И всё же многие ораторы зачастую привлекали внимание толпы, чтобы просто себя показать, мол, смотрите все: вот я и не боюсь ни стара, ни млада, ни всяк случайного человека. Но на этот раз одним из случайных кликуш оказался молодой патриций, неизвестный Вергилию, вещавший благородному собранию интересные мысли, поскольку дело касалось Пятикнижия Моисея, а это в Риме давно вызывало интерес у самых разных слоёв населения.
— Чем же было подкреплено наказание нарушителей Закона, свободные граждане? — обращался выступающий к слушающим его римлянам. — Наказание подкрепилось изгнанием! Изгнанием на правовой основе, ведь сказано было: не вкушать плода с дерева Добра и Зла! И ежели еврейский Бог, провозгласивший Закон, не хотел, чтобы это произошло, зачем же тогда поместил дерево в центре райского сада, а не где-нибудь за стенами?
— Ты намекаешь, что талмудский Бог допустил нарушение Закона, провозглашённого им же? — спросил оратора Публий Аквила.
— Если бы дело было в простом нарушении! — воскликнул тот. — Ведь еврейский Иегова привлёк внимание Адама и Евы как раз к тому месту, где находилось дерево!
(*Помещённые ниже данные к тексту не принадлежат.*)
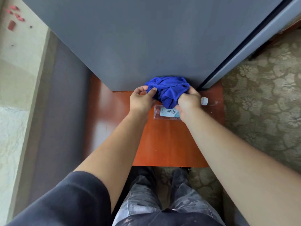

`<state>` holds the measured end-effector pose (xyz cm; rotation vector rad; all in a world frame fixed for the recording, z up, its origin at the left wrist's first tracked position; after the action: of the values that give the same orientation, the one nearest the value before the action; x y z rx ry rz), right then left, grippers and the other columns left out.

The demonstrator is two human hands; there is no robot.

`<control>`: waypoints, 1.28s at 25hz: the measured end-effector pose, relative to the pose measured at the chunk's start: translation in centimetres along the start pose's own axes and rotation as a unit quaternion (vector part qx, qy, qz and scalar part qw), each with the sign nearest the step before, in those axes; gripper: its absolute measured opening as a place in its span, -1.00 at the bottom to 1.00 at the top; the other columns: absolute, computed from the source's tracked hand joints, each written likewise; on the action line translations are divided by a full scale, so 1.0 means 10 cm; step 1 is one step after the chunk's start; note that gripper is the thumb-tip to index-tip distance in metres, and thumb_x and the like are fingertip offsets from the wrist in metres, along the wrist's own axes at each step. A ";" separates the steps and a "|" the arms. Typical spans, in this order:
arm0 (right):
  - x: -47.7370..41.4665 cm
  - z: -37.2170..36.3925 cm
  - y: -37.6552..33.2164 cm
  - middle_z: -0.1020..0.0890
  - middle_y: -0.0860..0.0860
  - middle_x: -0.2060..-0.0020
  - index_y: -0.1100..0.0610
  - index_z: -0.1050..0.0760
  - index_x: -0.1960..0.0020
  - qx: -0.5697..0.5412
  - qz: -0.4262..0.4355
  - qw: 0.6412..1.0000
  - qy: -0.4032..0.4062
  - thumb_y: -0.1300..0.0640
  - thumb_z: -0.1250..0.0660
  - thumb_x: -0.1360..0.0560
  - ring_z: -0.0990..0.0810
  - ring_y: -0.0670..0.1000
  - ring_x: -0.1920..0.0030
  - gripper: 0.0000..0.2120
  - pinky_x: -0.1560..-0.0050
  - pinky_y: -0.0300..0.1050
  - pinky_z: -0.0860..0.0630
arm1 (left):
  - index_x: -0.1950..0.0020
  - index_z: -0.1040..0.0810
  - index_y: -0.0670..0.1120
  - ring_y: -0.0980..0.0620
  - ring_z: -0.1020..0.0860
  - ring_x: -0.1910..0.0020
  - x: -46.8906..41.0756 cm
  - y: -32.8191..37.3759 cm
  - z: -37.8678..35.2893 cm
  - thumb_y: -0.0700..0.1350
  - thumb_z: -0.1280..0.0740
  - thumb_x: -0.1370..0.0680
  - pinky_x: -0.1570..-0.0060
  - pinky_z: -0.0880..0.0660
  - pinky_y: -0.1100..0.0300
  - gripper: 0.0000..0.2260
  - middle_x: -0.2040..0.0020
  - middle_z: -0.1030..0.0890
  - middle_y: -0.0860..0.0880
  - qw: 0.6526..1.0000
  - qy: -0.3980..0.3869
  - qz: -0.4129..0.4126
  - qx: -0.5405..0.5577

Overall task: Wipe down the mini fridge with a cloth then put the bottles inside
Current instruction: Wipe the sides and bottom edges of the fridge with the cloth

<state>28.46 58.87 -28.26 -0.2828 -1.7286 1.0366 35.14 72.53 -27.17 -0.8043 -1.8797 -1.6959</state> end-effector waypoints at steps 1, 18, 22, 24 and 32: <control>-0.08 0.03 0.05 -0.74 0.11 -0.11 0.10 -0.66 -0.22 0.000 -0.009 1.000 0.004 0.28 -0.47 -0.41 -0.73 0.21 -0.13 -0.62 -0.19 0.26 -0.65 | -0.03 -0.50 -0.10 0.06 -0.65 0.36 -0.07 -0.06 -0.01 -0.26 -0.47 -0.53 0.21 -0.64 0.15 -0.82 0.10 -0.65 -0.12 1.000 0.003 0.005 -0.008; -0.11 0.02 0.14 -0.79 -0.01 0.12 0.07 -0.74 0.02 0.152 0.053 0.987 -0.012 0.24 -0.46 -0.40 -0.74 0.01 0.07 -0.81 -0.09 0.10 -0.71 | -0.10 -0.49 -0.14 -0.08 -0.66 0.23 -0.26 -0.22 0.12 -0.24 -0.37 -0.61 0.10 -0.66 0.06 -0.90 0.08 -0.68 -0.15 0.997 -0.038 0.048 0.050; -0.10 -0.24 0.17 -0.79 -0.01 0.13 0.05 -0.73 0.09 0.152 0.044 0.987 -0.019 0.22 -0.40 -0.30 -0.76 0.09 0.00 -0.77 -0.08 0.20 -0.70 | -0.18 -0.54 -0.18 -0.06 -0.68 0.11 -0.27 -0.19 0.18 -0.24 -0.33 -0.63 -0.03 -0.63 0.07 -0.86 0.03 -0.69 -0.13 0.992 -0.027 0.052 0.115; -0.04 -0.40 0.25 -0.78 -0.04 0.15 0.05 -0.73 0.05 0.186 0.049 0.981 -0.030 0.14 -0.39 -0.24 -0.75 0.06 0.05 -0.69 -0.04 0.16 -0.71 | -0.29 -0.54 -0.25 -0.08 -0.69 0.05 -0.29 -0.20 0.33 -0.22 -0.33 -0.62 -0.13 -0.61 0.03 -0.74 -0.06 -0.70 -0.19 0.988 -0.003 0.058 0.143; 0.19 -1.07 0.55 -0.77 -0.02 0.03 0.07 -0.68 -0.12 0.200 0.018 0.974 -0.107 0.09 -0.34 -0.33 -0.73 0.06 -0.01 -0.62 -0.17 0.15 -0.66 | -0.26 -0.54 -0.22 -0.09 -0.68 -0.13 -0.34 0.06 0.93 -0.20 -0.37 -0.62 -0.27 -0.56 0.04 -0.77 -0.21 -0.67 -0.20 0.983 0.045 -0.005 0.177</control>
<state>35.26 68.75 -30.38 0.0573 -1.6582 1.4559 38.31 81.41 -30.24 -0.5668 -2.0431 -1.3215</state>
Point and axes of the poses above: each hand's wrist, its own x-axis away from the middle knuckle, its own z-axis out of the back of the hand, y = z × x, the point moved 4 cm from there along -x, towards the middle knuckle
Это ли не призвание к искушению, оставаясь при этом совсем в стороне?!
Пламенная речь оратора заинтересовала не только стоявших рядом сенаторов. Вокруг уже начал собираться простой люд, среди которых были легионеры, богатые граждане, иноземные купцы и просто зеваки. Все прислушивались к забавным речам не запрещённых законом, поскольку речь держал человек, одетый в сенаторскую тогу. А никакой сенатор зря говорить пред свободной публикой никогда не станет.
— Если бы еврейский Бог ничего не сказал своим детям, — продолжал патриций, — то поколение за поколением, проходя мимо означенного древа, просто-напросто не обращало б на него никакого внимания, и никого бы не заинтересовал запретный плод. Ведь вокруг много было деревьев, на каждом плоды. Зачем лезть в самую чащу, когда плодов достаточно с краю? Зачем срывать неизвестный плод, если вокруг много свежих, вкусных и уже испробованных?
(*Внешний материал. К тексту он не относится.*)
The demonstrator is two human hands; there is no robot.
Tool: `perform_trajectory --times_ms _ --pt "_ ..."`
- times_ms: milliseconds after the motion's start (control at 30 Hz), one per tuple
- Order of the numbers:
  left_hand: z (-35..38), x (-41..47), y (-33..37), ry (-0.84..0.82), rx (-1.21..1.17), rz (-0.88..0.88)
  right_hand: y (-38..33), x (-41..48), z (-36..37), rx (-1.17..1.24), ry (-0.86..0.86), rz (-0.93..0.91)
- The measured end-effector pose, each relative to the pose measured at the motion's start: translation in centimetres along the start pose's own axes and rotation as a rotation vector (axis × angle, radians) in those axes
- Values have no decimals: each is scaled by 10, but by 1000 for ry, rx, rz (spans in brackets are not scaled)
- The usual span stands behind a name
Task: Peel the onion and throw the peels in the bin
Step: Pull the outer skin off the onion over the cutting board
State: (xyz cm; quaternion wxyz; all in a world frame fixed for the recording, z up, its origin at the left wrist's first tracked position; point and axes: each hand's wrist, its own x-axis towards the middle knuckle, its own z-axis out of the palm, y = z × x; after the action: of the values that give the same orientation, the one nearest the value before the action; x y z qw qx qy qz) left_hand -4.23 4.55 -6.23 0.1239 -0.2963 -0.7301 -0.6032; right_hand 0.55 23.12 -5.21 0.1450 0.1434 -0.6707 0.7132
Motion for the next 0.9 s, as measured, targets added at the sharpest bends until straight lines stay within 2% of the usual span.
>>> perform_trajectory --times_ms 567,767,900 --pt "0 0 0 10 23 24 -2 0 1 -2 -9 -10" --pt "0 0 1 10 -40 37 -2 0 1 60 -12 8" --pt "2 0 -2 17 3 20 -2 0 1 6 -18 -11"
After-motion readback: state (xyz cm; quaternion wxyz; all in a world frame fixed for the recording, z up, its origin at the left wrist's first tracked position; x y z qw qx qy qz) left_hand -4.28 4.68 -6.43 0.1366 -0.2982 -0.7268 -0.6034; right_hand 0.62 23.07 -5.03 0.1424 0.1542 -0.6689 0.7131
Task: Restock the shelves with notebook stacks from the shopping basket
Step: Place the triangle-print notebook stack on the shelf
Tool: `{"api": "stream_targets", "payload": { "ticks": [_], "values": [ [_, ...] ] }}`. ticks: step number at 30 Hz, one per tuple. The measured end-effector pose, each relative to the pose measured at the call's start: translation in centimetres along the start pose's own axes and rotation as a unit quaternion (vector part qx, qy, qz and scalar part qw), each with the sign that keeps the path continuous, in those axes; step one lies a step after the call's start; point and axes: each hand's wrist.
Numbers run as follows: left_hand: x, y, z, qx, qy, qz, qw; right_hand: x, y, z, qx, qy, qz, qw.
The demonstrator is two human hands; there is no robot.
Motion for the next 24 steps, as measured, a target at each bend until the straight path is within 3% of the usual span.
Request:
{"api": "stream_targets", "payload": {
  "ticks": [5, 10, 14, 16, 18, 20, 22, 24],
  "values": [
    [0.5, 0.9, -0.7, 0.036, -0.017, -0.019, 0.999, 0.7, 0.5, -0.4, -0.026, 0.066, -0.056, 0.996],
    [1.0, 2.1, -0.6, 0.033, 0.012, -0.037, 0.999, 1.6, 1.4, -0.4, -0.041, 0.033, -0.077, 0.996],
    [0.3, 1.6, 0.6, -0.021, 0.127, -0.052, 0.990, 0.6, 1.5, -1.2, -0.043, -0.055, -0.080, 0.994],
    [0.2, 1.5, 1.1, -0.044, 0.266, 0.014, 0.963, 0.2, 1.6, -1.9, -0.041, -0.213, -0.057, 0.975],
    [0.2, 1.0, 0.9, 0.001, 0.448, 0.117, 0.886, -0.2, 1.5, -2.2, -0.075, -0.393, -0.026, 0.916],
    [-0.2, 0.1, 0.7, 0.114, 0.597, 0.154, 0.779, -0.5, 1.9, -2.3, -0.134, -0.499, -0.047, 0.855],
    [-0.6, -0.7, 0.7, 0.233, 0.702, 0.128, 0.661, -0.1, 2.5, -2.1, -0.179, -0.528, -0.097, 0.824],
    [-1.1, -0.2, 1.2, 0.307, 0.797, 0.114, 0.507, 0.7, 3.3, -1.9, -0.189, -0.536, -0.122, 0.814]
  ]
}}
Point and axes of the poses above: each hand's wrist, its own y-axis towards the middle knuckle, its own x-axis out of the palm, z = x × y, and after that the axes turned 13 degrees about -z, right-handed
— А не думаешь ли ты, что запретный плод всегда сладок? — раздался голос из толпы слушающих.
— Вот именно! — снова воскликнул оратор. — Вот именно, запретный! Но в том-то и дело, что никто ничего пока не запрещал! Запретным плод становится только после запрета, то есть после провозглашения Закона.
— Ты хочешь сказать, что провозгласивший Закон подверг своих детей испытанию? — спросил выступающего ещё один римлянин. — Не выглядит ли эта причина специально выдуманной?